Please take the records that follow and repeat exactly the lines starting with the line with "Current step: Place" and going on through the line with "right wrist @".

Items from a data source:
==========

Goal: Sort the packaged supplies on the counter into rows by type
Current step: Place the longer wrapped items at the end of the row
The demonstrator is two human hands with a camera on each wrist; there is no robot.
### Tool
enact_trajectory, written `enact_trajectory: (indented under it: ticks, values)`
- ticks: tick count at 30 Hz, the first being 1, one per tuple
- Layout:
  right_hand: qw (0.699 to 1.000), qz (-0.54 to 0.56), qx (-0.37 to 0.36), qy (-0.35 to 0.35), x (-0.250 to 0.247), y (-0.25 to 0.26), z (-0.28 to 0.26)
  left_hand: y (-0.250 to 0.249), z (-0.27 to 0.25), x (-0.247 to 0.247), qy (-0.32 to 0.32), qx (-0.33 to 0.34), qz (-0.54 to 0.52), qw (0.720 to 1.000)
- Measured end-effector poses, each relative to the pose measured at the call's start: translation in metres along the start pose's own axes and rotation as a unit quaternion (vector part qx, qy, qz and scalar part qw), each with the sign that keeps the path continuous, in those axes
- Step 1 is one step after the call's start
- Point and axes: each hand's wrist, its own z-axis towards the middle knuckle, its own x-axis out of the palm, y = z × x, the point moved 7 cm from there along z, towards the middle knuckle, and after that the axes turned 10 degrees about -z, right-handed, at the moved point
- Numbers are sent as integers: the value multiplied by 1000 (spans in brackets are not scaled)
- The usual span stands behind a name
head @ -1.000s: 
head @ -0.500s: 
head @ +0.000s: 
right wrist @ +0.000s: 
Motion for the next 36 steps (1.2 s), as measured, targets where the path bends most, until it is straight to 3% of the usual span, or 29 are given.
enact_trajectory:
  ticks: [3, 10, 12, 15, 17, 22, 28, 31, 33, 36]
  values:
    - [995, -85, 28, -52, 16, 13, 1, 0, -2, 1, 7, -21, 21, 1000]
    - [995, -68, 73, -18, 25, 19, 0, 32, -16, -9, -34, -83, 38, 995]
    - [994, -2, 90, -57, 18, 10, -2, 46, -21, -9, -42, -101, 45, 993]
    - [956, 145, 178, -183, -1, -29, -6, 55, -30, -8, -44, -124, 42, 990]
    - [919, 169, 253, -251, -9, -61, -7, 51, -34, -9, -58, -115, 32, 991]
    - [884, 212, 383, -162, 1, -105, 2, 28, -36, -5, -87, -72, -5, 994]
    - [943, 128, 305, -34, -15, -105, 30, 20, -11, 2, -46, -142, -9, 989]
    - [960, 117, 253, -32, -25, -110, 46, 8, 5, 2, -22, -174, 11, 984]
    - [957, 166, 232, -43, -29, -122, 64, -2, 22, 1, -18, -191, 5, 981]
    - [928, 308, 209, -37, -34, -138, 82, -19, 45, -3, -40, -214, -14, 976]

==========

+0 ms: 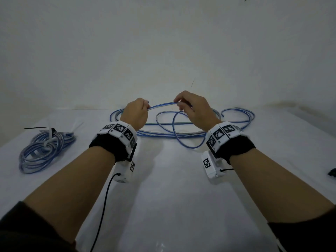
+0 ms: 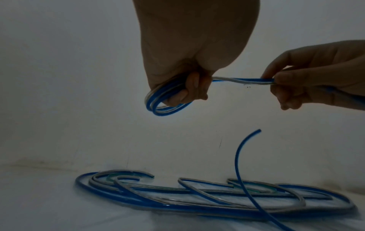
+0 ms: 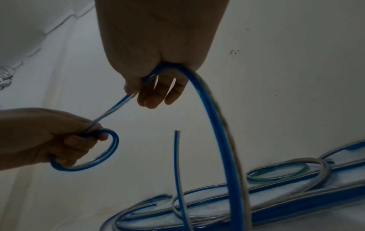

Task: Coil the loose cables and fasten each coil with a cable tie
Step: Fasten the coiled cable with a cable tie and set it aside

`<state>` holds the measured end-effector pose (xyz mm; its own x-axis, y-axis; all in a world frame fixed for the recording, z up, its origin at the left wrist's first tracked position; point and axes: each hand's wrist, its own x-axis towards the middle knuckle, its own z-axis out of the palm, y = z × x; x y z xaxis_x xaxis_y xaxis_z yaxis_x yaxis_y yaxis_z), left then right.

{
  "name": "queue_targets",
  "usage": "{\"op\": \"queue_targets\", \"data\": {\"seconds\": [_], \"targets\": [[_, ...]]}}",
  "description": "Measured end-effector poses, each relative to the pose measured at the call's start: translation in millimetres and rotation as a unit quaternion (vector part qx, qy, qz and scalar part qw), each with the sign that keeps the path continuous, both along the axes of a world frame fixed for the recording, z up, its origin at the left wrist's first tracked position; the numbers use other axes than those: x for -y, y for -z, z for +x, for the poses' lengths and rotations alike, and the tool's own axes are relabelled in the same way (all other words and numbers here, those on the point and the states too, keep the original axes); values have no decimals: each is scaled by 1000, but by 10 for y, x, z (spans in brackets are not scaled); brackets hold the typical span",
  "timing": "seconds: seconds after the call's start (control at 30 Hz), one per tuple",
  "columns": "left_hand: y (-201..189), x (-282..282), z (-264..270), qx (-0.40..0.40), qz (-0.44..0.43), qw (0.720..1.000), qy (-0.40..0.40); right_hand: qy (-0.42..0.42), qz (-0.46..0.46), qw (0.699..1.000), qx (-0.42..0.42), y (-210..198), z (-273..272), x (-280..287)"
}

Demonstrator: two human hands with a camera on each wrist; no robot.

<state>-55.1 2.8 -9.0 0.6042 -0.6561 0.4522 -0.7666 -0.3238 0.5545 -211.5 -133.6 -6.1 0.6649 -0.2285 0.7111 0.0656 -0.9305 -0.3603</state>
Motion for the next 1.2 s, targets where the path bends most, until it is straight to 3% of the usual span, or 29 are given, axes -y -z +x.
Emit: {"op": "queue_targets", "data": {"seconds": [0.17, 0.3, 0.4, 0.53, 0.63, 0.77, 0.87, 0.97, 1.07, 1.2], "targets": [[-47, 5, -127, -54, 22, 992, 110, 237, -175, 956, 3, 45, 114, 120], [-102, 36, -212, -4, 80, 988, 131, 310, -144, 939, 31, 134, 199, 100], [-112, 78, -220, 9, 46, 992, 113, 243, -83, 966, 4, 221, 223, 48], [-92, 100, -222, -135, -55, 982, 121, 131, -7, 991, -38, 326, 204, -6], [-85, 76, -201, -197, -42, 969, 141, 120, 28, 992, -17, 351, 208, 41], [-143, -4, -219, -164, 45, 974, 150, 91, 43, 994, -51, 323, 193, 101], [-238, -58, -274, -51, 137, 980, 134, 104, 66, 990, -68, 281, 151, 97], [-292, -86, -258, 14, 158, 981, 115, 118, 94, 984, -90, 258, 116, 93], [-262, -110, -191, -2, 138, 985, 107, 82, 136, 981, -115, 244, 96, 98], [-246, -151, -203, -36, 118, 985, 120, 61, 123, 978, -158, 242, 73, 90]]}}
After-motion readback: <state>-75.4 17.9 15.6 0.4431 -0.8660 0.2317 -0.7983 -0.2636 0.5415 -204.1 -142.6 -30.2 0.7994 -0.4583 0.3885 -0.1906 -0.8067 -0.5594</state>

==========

[Answer section]
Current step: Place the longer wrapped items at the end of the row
The demonstrator is two human hands with a camera on each wrist; there is no robot.
### Tool
enact_trajectory, written `enact_trajectory: (indented under it: ticks, values)`
- ticks: tick count at 30 Hz, the first being 1, one per tuple
- Layout:
  right_hand: qw (0.699 to 1.000), qz (-0.54 to 0.56), qx (-0.37 to 0.36), qy (-0.35 to 0.35), x (-0.250 to 0.247), y (-0.25 to 0.26), z (-0.28 to 0.26)
  left_hand: y (-0.250 to 0.249), z (-0.27 to 0.25), x (-0.247 to 0.247), qy (-0.32 to 0.32), qx (-0.33 to 0.34), qz (-0.54 to 0.52), qw (0.720 to 1.000)
- Measured end-effector poses, each relative to the pose measured at the call's start: translation in metres along the start pose's own axes and rotation as a unit quaternion (vector part qx, qy, qz and scalar part qw), each with the sign that keeps the path continuous, in those axes
- Step 1 is one step after the call's start
- Point and axes: each hand's wrist, its own z-axis towards the middle knuckle, its own x-axis out of the palm, y = z × x, the point moved 7 cm from there along z, towards the middle knuckle, and after that the axes turned 10 degrees about -z, right-handed, at the moved point
- Numbers are sent as integers: the value multiplied by 1000 (spans in brackets are not scaled)
- The usual span stands behind a name
head @ -1.000s: 
head @ -0.500s: 
head @ +0.000s: 
right wrist @ +0.000s: 

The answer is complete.